Kristof continues his criticism of Musharraf (more in a moment on his latest moves) and you can clearly read in his column the limits he is facing in reporting on Ms. Mukhtaran's situation; they are close, he is protecting her. There are things he will not say. Read the tone. The details are slim.

Ms. Mukhtaran says she can't talk about what happened after the government kidnapped her. But this is what seems to have unfolded: In Islamabad, government officials ferociously berated her for being unpatriotic and warned that they could punish her family and friends. In particular, they threatened to have the father of a friend fired from his job.

Fittingly, the government is facing its own pressures. Government officials have denounced Pakistani aid groups for helping Ms. Mukhtaran, and Mr. Musharraf added that they were "as bad as the Islamic extremists." So now the aid groups are threatening to pull out of their partnership with the government.

Mr. Musharraf has helped in the war on terrorism and has managed Pakistan's economy well. But in my last column, I reluctantly concluded that he is "nuts," prompting a debate in Pakistan about whether this diagnosis was insolent or accurate. After Mr. Musharraf's latest remarks, I rest my case.

On Friday, Ms. Mukhtaran told me that one of the prime minister's aides had just called to offer to take her to the United States. It seems Mr. Musharraf wants to defuse the crisis by allowing Ms. Mukhtaran a tightly chaperoned tour of the U.S., controlled every step of her way.

"I said, 'No,' " she said. "I only want to go of my own free will."

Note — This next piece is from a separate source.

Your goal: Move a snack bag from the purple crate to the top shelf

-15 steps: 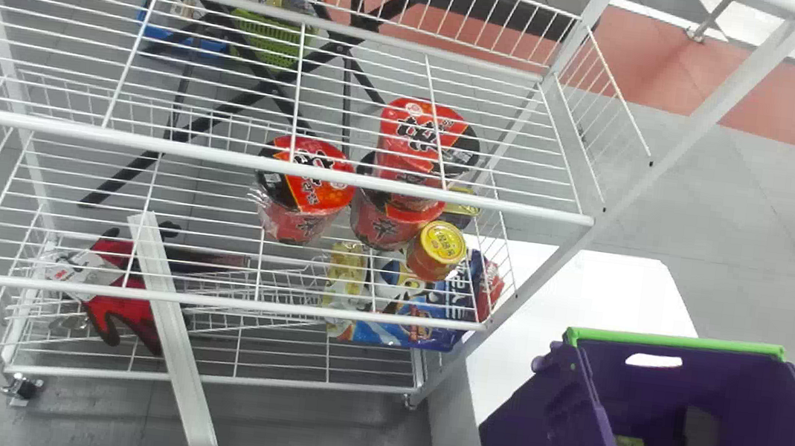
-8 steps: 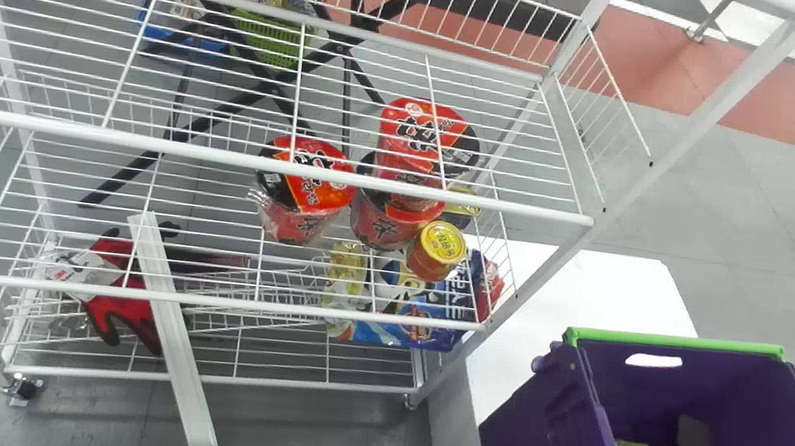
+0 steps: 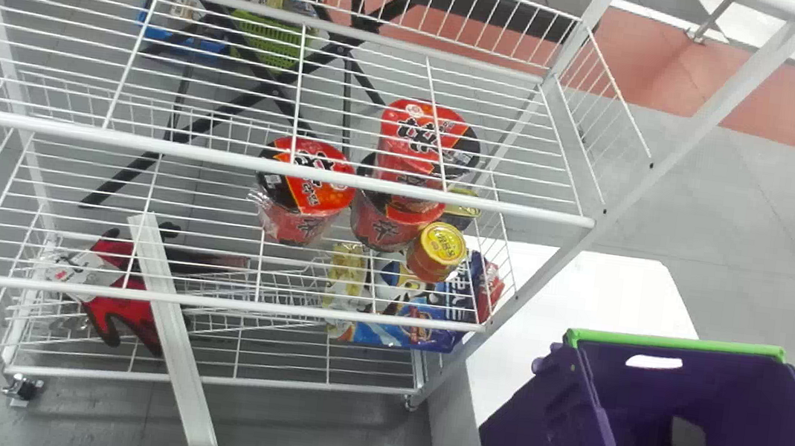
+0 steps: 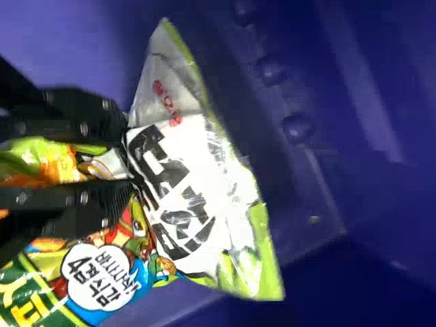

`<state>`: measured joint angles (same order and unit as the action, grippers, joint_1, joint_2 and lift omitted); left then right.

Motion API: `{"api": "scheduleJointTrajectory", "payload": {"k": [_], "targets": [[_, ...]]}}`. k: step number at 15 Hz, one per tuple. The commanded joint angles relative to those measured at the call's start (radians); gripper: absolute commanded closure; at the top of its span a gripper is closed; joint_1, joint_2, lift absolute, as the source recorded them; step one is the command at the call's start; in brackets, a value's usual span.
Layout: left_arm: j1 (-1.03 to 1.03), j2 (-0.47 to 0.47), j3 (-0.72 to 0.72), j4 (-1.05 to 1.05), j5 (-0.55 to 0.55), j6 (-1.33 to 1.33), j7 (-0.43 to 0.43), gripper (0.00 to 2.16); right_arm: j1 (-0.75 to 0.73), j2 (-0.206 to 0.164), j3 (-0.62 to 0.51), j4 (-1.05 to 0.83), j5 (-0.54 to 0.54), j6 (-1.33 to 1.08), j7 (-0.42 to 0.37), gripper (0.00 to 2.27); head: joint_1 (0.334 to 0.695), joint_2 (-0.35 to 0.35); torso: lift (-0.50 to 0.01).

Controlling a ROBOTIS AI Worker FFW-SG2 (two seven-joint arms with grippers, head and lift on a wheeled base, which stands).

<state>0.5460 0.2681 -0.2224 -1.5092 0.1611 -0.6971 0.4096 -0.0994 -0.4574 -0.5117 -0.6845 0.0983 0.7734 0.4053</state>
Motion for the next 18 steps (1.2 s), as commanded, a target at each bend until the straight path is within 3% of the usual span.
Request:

Hats off to this incredible woman. President Musharraf may have ousted rivals and overthrown a civilian government, but he has now met his match - a peasant woman with a heart of gold and a will of steel.

Hats off indeed. Meanwhile, President Musharraf has been on a world tour, trying to bring support to his regime. In New Zealand, with the Mukhtaran story sweeping the blogosphere and the UK press (still silent in the U.S., Kristof notwithstanding), Musharraf cancelled two interviews. He's afraid. He's defensive. The free press in the land of the Lord of the Rings was all over the dictator. This in the New Zealand Herald:

Privately, General Musharraf is enraged at how Ms Mai's case has brought infamy to Pakistan. The President even threatened to "slap" a reporter "in the face" for publishing details in an international magazine about Ms Mai's defiance. Officials are desperate to hush up the brutal justice of the tribal hinterlands in Punjab.

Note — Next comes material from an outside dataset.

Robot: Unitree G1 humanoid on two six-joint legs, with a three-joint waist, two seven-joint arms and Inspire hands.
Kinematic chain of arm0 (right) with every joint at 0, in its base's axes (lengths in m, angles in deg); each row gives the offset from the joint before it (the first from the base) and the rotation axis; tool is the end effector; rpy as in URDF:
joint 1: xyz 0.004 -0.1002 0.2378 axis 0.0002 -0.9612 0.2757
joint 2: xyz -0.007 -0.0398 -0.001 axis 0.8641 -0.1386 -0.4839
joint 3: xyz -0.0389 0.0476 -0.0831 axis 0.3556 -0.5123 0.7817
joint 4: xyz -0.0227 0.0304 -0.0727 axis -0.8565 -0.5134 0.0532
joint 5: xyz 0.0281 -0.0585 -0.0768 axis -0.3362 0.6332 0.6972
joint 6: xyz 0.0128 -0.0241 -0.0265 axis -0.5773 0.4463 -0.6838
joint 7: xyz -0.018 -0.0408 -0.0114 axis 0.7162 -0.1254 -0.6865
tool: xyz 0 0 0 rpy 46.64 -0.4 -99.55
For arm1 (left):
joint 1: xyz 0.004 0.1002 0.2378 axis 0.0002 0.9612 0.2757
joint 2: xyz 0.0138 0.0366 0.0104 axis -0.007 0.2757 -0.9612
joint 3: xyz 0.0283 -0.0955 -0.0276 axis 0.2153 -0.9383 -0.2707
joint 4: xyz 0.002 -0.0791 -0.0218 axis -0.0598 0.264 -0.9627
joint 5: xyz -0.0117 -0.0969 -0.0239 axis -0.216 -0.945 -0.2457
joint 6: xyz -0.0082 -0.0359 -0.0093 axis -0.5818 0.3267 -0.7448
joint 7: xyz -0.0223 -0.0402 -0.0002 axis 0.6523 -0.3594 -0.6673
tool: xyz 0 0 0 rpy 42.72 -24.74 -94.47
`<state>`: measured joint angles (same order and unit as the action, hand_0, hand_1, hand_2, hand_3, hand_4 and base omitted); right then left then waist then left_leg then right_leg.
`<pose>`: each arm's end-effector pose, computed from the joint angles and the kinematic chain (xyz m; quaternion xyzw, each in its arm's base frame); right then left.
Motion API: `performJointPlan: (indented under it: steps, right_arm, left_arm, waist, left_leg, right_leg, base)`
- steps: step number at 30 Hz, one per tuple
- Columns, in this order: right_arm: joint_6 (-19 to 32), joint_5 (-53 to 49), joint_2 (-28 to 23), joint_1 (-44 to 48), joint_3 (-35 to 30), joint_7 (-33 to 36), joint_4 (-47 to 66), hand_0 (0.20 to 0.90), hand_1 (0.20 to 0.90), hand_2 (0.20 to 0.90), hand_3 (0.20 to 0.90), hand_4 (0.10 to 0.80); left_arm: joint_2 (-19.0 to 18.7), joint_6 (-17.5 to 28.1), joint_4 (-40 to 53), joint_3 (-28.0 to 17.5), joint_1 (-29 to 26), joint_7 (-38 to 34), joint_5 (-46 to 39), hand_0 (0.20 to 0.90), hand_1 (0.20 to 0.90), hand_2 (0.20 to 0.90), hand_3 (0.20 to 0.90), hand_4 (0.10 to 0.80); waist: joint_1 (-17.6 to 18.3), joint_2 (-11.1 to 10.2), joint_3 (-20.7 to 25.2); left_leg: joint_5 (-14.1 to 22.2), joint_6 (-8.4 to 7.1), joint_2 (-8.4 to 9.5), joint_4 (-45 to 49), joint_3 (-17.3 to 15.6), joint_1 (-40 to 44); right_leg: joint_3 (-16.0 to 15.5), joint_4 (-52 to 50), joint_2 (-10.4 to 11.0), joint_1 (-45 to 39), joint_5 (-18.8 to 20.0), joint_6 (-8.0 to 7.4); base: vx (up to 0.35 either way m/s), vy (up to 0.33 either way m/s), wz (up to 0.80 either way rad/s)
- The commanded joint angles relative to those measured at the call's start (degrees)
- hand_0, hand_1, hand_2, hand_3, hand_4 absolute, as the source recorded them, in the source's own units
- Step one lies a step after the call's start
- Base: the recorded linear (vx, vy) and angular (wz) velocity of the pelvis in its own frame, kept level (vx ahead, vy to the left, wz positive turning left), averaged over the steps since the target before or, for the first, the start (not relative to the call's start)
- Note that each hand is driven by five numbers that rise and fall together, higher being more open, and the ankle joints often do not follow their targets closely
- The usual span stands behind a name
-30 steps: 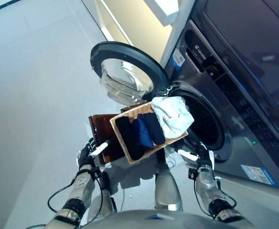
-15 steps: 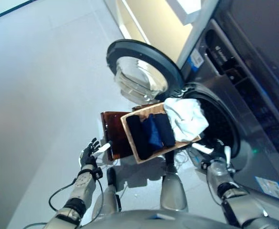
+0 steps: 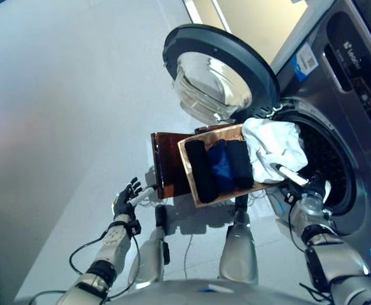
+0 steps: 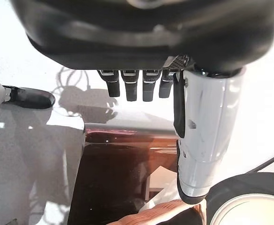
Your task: Pick up the clothes and place them into the washing machine
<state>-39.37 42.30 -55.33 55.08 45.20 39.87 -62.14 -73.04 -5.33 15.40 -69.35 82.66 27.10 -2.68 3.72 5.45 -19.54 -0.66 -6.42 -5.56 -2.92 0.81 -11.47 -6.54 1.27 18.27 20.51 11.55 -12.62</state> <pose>0.2309 -0.2891 -0.0108 0.0212 0.2015 -0.3744 0.9049 0.1737 0.1750 -0.0685 -0.1004 0.2617 0.0954 0.9552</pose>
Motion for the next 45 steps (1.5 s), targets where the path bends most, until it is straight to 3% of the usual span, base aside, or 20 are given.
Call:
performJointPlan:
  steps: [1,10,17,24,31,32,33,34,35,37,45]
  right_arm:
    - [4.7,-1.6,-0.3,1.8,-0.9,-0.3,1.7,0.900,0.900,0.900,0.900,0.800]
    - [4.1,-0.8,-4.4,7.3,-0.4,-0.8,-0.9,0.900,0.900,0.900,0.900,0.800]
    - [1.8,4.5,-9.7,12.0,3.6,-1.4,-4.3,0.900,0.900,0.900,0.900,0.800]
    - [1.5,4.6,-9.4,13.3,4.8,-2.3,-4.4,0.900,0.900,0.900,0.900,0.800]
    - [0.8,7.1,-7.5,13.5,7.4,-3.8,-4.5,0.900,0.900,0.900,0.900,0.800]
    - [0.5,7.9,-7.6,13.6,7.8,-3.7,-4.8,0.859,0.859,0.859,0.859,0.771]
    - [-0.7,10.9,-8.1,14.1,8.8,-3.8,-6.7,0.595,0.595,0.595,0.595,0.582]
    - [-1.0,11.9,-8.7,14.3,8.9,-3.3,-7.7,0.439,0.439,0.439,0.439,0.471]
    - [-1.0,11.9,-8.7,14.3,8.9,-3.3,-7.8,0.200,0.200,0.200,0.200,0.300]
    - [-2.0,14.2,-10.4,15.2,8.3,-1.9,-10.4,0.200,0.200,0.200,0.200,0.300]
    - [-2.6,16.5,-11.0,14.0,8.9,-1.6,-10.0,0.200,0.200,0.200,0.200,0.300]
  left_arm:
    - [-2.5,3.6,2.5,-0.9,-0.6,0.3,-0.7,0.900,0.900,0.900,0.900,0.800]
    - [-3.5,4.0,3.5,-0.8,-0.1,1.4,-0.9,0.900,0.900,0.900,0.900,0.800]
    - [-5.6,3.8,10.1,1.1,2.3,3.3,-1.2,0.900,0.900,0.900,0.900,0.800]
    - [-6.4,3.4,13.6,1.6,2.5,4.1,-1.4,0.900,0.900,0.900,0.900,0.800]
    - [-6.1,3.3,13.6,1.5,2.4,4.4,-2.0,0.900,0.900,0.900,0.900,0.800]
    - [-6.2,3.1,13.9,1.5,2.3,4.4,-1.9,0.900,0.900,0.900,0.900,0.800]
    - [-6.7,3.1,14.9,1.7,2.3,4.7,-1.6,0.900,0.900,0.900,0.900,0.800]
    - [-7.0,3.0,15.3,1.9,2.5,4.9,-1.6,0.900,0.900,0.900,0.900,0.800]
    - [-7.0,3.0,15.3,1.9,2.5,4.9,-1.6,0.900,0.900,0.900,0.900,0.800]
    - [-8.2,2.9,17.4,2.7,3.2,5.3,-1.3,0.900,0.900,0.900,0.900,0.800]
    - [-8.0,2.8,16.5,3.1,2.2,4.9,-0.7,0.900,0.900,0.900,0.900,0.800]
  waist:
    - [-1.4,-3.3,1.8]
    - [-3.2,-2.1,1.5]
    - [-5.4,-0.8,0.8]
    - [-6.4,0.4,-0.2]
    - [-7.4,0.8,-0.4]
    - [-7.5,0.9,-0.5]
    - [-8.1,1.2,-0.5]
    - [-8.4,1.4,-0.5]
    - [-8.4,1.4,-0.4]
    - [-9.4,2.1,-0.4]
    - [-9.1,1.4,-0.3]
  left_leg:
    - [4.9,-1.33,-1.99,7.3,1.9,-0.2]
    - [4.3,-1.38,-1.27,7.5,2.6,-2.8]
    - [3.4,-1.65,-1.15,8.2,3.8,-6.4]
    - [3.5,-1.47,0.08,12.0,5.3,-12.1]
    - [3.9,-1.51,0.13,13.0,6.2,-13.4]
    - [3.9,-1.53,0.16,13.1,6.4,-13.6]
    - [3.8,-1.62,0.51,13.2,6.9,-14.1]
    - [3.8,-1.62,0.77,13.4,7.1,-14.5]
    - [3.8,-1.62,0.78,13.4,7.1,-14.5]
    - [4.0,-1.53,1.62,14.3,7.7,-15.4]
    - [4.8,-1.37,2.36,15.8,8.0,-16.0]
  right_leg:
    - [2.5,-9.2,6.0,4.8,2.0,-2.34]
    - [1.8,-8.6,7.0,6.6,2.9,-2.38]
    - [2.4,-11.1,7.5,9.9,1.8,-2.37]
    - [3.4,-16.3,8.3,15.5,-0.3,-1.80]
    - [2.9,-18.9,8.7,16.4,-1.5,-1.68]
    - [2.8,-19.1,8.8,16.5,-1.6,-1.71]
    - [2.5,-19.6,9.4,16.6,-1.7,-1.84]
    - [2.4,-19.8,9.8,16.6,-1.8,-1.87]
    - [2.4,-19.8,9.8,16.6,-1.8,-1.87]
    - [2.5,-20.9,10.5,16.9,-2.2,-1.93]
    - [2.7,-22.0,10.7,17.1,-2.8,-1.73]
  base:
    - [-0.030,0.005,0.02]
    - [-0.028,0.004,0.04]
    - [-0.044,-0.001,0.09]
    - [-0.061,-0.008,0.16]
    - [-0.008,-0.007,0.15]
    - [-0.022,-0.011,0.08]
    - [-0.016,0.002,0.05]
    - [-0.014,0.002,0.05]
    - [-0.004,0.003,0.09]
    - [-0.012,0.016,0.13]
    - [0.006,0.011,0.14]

And this insanity from Stuff, the online NZ magazine:

General Musharraf said he had done much to improve women's rights, probably more than New Zealand's two women prime ministers, but changes needed to evolve rather than be imposed.

Finally, there was this statement, widely reported, from opposition Green party leadership  in New Zealand (you know, the kind of statement people can make in free, democratic countries):

"Musharraf is all but a dictator, and the Prime Minister will be betraying the Pakistani people if she doesn't speak out strongly against his shocking human rights record during his visit here," Green Foreign Affairs Spokesperson Keith Locke said.

"It is good for New Zealand to have closer relations with Pakistan, but they must be accompanied by plain speaking on human rights.

"The routine torture of political dissidents in Musharraf's prisons has been condemned around the world, including in US State Department reports. Pakistan's Human Rights Commission estimates 5000 cases of police torture a year, including beating, whipping the soles of feet, and administering electric shocks.

"Miss Clark says she will be discussing counter-terrorism with Mr Musharraf. We ask her not to accept excuses from the President that the 'war on terror' justifies the use of force against prisoners and their detention without trial. The truth is that many ordinary Pakistanis have been terrorised by the country's security forces."

Mr Musharraf had also failed to protect women's rights, and our Prime Minister should relay our disquiet, Mr Locke said.

"At least 1500 women are killed in Pakistan each year for 'dishonouring' their families. Rape victims are discouraged from laying a complaint. Women can even be charged for the crimes of family members."

The kicker today is this: nothing on the Sunday morning television shows, nothing on the nightly news, nothing on the big mainstream media sites (except for Kristof). We've moved a nice-sized corner of the blogosphere this week folks, but when does the American media wake up from the Michael Jackson case, the Terry Schiavo case, and the Runaway Bride - and stand up for human rights and women around the world?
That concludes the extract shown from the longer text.